Five of the top 10 important predictors are on the list of the top ten predictors from the optimal linear model. Linear and Nonlinear models are able to identify 5 of the same main predictors but overall Nonlinear model is showing a better performance.
Explore the relationships between the top predictors and the response for the predictors that are unique to the optimal nonlinear regression model. Do these plots reveal intuition about the biological or process predictors and their relationship with yield?
The 5 predictors which were not identified as top predictors in the linear model are the following: ManufacturingProcess33, ManufacturingProcess28, ManufacturingProcess39, ManufacturingProces04, ManufacturingProcess23
featurePlot(df1_test$ManufacturingProcess33, df1_test$Yield)
featurePlot(df1_test$ManufacturingProcess28, df1_test$Yield)
featurePlot(df1_test$ManufacturingProcess39, df1_test$Yield)
featurePlot(df1_test$ManufacturingProcess04, df1_test$Yield)
featurePlot(df1_test$ManufacturingProcess23, df1_test$Yield)
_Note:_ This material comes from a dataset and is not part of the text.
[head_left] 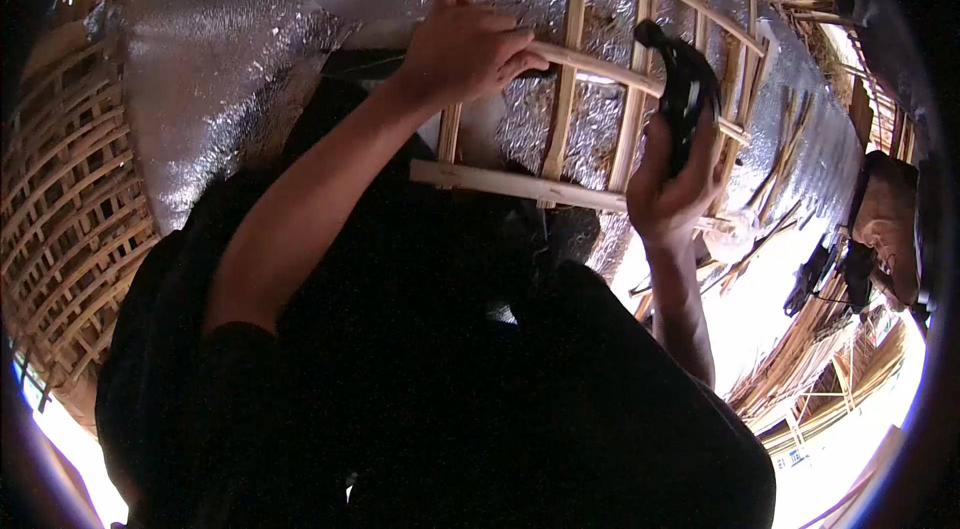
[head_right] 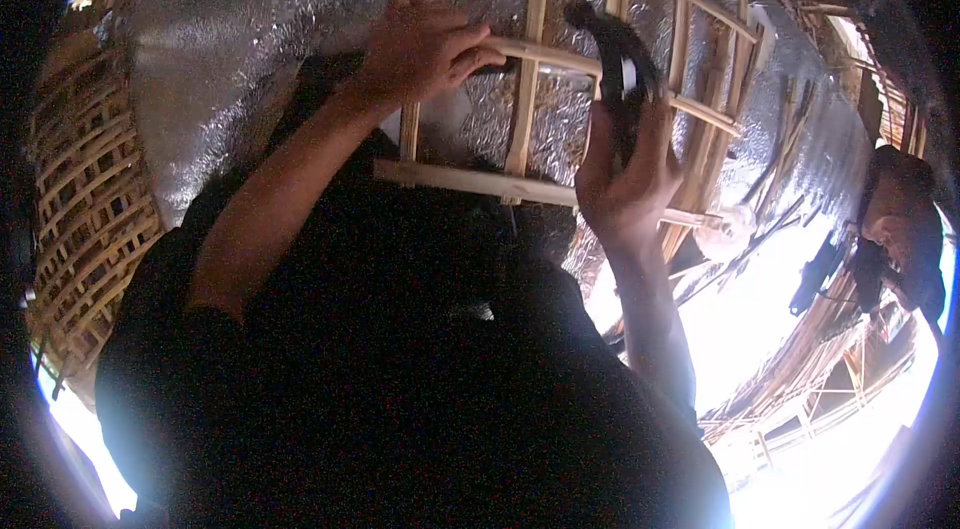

ManufacturingProcess33 appears to have a positive linear relationship with Yield, ManufacturingProcess04 appears to have a negative linear relationship with Yield. ManufacturingProcess28, ManufacturingProcess39, and ManufacturingProcess23 seem to have nonlinear relationship. None of the top predictors unique to the model are biological, so these graphs don’t reveal anything about their relationship with yield.